The NBA would like to change the rule to require athletes to forgo the draft for two years after high school as opposed to the current minimum of one year (3). The NBA believes doing this would allow teams to better analyze talent and therefore make better, more informed, draft choices (3). Adam Silver said, “We feel that these players are better off having more time developing as players before they enter into this league.” (1) He added, “I’m making a business decision for the NBA, which is to the betterment of the league and the roughly 430 jobs we have in this league.” (1) NBA owners also would not have to pay for the development of these players if they stayed in college, and importantly, would not have to hold a roster spot for them (5).
However, the NBA Players’ Association is not on board. Michele Roberts, the executive director, in 2011, argued against an age limit, saying “You have a limited life to make money as a basketball player. Anything that limits those opportunities is distressing to me. I view [the age minimum] as just another device that serves to limit a players' ability to make a living." (5)
Some view the NBPA’s opposition as merely a way to create a bargaining chip with the NBA (4). In 2017, there is the possibility that a collective bargaining contract will be reopened between the NBA and the NBPA. The players would like a higher salary cap while the owners and league do not want to compromise, yet also want to reform the one-and-done rule.
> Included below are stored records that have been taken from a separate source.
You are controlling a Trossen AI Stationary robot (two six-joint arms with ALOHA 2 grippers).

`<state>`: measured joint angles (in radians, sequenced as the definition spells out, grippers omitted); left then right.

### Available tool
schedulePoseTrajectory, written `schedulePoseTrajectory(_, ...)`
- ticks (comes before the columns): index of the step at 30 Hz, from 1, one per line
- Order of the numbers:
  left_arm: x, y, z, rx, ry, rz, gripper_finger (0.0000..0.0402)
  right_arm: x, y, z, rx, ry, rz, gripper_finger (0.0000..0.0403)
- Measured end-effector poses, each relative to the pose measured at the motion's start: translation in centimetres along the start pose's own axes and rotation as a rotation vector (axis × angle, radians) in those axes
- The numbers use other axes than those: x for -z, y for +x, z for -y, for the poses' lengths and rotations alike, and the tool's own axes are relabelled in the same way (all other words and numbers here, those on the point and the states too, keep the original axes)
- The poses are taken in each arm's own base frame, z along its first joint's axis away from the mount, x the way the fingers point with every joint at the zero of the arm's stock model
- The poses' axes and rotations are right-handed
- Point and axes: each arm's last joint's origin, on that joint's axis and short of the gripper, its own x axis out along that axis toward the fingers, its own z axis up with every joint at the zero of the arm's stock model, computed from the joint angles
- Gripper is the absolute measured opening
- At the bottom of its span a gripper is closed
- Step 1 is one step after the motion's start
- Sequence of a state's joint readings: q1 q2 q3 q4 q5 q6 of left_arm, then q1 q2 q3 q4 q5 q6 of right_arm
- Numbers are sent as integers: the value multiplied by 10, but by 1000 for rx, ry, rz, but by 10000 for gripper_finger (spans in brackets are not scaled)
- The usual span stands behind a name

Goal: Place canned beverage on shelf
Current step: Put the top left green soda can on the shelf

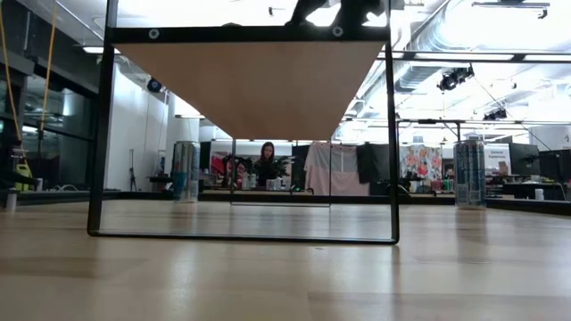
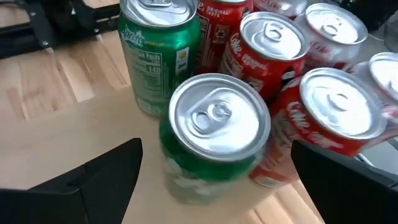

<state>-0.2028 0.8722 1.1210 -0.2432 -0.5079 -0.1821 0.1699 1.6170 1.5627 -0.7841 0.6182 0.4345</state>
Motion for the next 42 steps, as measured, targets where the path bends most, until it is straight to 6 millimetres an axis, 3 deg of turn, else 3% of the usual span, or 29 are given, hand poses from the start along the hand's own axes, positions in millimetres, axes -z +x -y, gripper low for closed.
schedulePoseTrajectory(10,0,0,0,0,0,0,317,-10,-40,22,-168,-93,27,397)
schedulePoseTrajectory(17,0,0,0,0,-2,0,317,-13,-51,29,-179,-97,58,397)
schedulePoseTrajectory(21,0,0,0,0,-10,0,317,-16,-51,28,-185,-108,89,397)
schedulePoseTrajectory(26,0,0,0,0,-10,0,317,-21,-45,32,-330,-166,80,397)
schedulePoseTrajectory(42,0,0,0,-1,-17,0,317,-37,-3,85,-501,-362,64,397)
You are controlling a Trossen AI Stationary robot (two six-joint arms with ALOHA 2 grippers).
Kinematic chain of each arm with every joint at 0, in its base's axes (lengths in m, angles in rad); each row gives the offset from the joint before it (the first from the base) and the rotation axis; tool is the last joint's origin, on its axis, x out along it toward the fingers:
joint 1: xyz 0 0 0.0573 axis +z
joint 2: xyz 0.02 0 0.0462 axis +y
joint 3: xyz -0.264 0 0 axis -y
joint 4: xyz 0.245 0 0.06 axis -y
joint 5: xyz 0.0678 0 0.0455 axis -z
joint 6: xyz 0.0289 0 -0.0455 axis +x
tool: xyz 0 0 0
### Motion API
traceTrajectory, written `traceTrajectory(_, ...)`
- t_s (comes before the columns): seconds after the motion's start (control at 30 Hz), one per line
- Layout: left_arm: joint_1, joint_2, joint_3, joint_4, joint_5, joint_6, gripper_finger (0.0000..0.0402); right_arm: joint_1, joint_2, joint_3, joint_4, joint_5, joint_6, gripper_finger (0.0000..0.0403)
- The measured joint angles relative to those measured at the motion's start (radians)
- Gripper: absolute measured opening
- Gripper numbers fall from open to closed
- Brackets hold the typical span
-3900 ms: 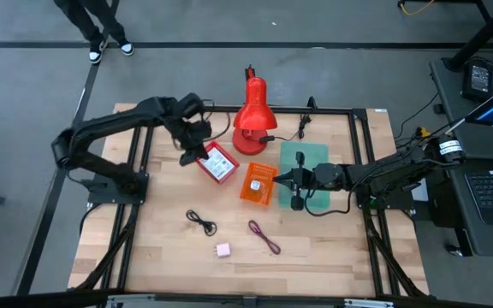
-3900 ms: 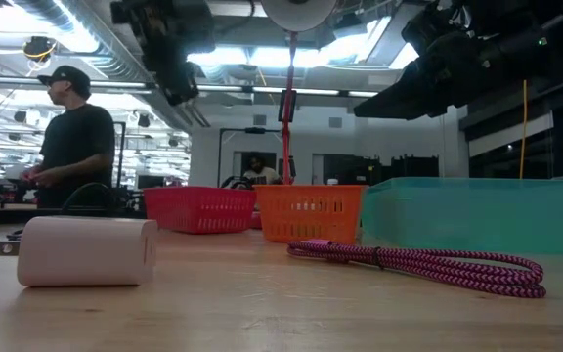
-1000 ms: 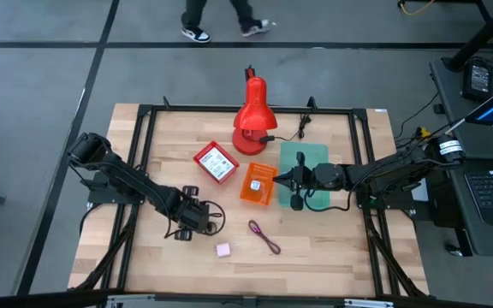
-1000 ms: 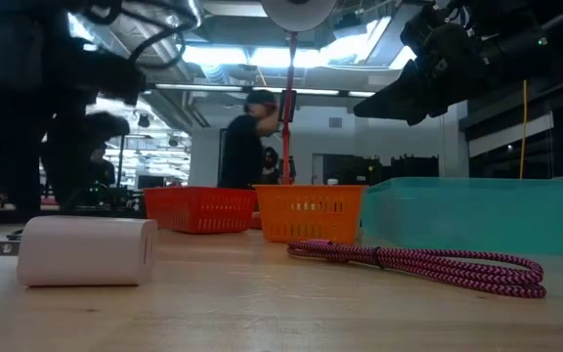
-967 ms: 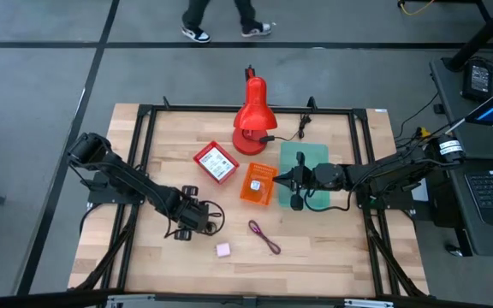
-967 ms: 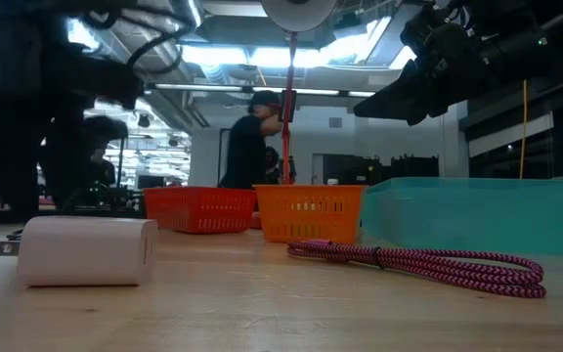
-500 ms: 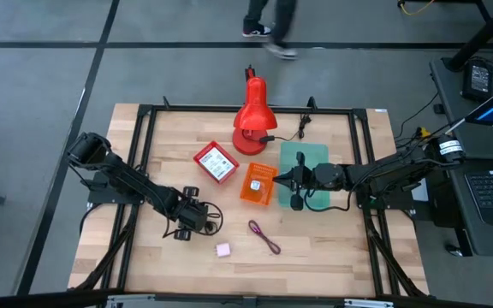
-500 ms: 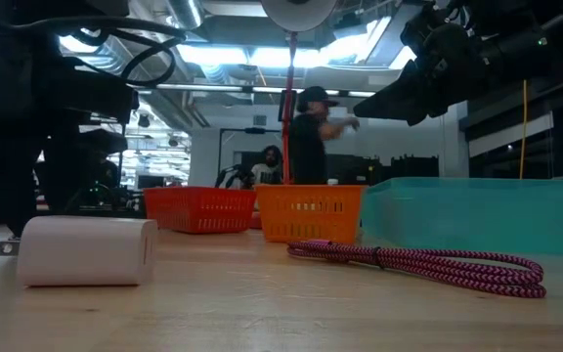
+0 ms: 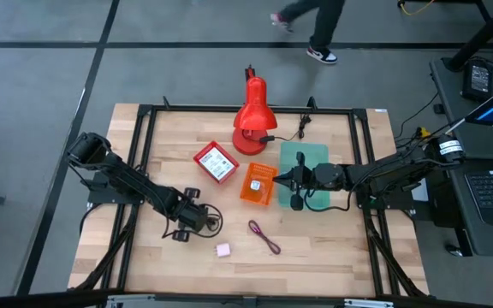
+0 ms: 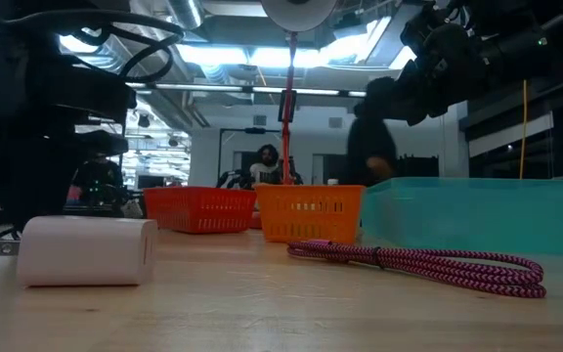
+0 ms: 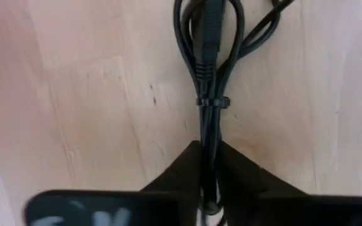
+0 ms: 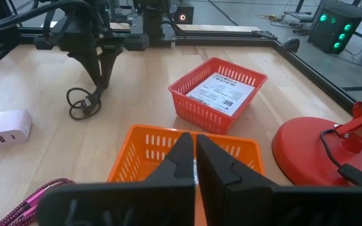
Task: Pick and place items into bin
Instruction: Put the black charger cable into the green bin
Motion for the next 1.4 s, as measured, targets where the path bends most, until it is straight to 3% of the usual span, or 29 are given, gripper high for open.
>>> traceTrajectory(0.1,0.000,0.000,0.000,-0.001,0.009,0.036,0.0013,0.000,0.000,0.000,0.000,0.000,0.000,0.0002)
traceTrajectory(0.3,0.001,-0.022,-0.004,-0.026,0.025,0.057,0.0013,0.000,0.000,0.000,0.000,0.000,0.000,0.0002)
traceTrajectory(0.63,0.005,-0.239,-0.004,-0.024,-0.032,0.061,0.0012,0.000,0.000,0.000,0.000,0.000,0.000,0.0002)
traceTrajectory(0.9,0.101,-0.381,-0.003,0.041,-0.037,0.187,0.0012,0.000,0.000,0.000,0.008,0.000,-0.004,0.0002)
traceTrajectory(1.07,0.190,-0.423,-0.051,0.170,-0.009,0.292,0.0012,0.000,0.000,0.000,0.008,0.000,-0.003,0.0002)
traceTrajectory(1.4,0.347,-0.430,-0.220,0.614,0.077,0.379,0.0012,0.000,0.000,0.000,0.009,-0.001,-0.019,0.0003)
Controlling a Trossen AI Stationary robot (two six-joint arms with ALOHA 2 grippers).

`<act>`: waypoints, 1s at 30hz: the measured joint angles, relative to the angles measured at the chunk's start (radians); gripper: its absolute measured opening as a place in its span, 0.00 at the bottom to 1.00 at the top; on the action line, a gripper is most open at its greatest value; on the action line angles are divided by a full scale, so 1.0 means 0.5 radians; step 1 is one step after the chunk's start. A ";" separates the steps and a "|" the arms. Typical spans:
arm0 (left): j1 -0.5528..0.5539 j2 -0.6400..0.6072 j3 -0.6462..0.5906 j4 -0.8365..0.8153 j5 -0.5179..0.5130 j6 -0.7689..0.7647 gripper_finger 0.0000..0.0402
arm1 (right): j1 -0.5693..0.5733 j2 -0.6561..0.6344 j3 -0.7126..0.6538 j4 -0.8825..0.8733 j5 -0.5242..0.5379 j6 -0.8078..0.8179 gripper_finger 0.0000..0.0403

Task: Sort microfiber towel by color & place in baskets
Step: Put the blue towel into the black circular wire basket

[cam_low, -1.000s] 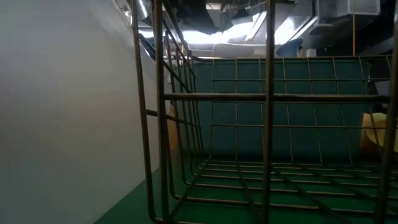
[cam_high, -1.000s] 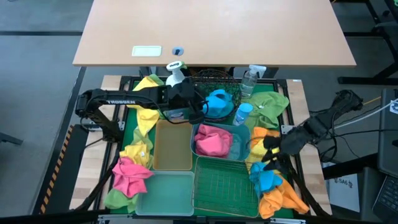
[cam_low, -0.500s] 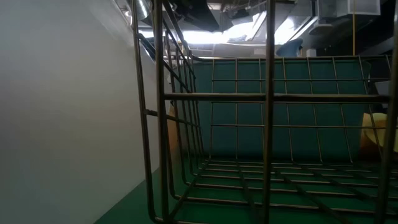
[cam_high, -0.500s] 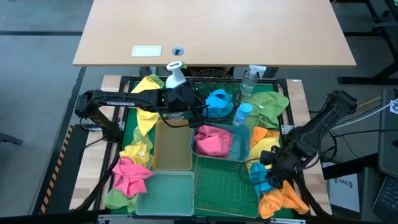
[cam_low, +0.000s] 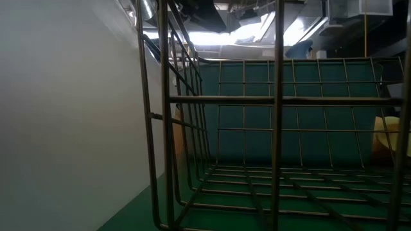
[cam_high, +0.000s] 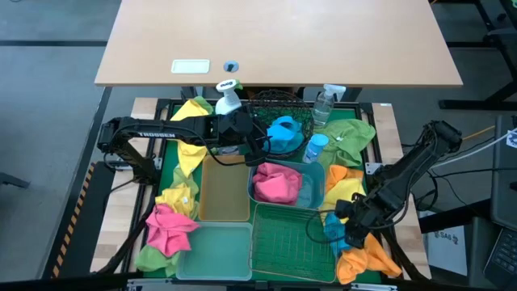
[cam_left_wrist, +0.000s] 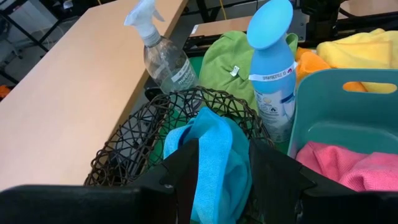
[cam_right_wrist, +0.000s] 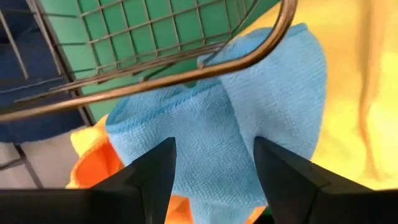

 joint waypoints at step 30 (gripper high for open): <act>-0.001 0.000 0.000 -0.016 0.089 0.000 0.34 | 0.002 0.251 0.291 -0.557 0.321 -0.148 0.54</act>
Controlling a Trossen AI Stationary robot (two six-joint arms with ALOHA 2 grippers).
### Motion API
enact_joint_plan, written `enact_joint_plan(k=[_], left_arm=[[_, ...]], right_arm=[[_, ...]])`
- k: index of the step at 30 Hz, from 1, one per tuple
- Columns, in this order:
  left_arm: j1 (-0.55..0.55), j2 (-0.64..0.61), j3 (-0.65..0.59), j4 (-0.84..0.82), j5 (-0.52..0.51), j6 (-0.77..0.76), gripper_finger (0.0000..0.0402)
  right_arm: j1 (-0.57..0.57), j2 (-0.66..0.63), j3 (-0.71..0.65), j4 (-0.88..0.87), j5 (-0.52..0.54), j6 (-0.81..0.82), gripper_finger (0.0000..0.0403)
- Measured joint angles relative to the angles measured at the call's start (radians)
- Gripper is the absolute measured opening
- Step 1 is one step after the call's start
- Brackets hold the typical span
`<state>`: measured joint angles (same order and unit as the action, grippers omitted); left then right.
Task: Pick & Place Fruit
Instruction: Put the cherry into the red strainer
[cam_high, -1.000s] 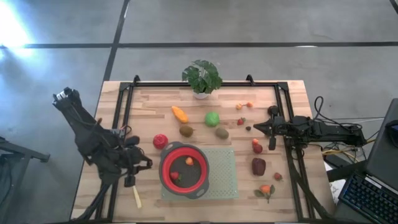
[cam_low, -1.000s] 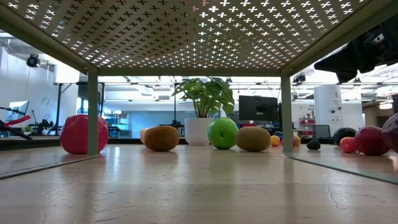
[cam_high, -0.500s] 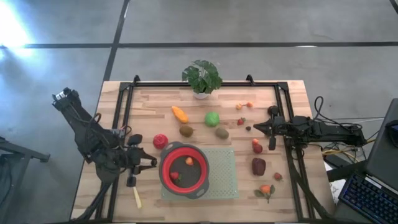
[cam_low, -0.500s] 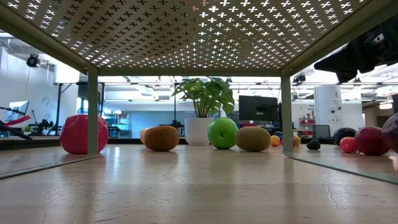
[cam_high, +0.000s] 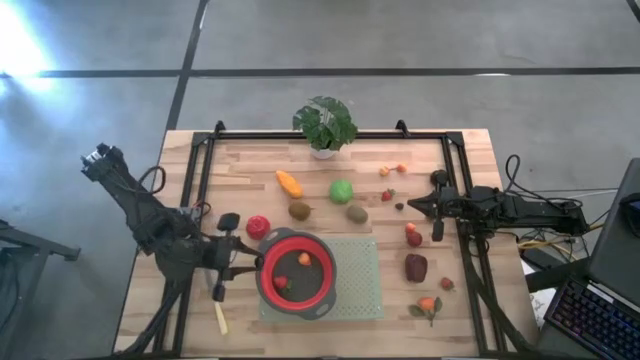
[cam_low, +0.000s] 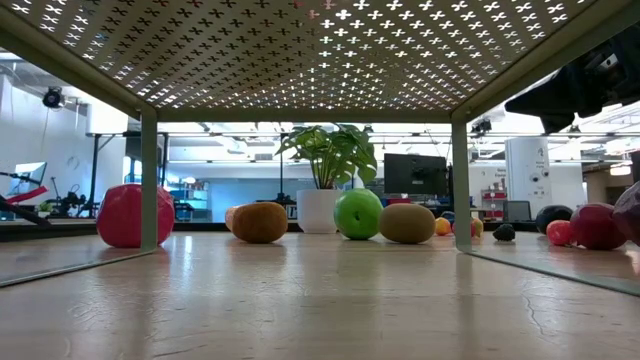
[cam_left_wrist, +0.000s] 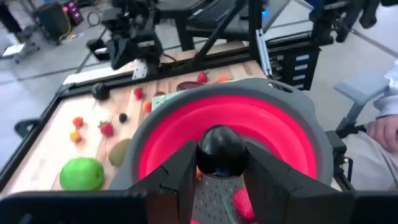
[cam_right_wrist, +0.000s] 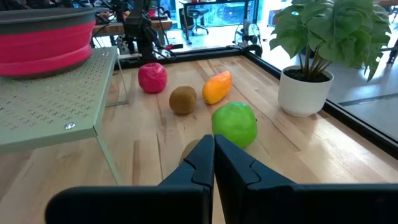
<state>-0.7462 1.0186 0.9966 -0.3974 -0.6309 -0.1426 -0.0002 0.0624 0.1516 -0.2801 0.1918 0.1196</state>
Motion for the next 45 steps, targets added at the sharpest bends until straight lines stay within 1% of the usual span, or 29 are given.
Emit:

David Stern, before retiring, said “They see it as a negotiating chip, we aren’t willing to give up what they want in return for making the change.” (4)
It seems nothing will happen unless there is compromise from both sides. The NBA is seeing revenue increase greatly, so the players should be entitled to more money. The salary cap should increase some, but the players association needs to do what is right and change the one-and-done rule. Players feel incredible pressure to turn pro, as they ponder huge salaries, often being forced to disregard what might be in their best interest developmentally (2). Any number of systems should be looked at, including but not limited to what the NBA has proposed and what the MLB currently does. The point is that the current system is broken, and compromise will be the only way to fix it.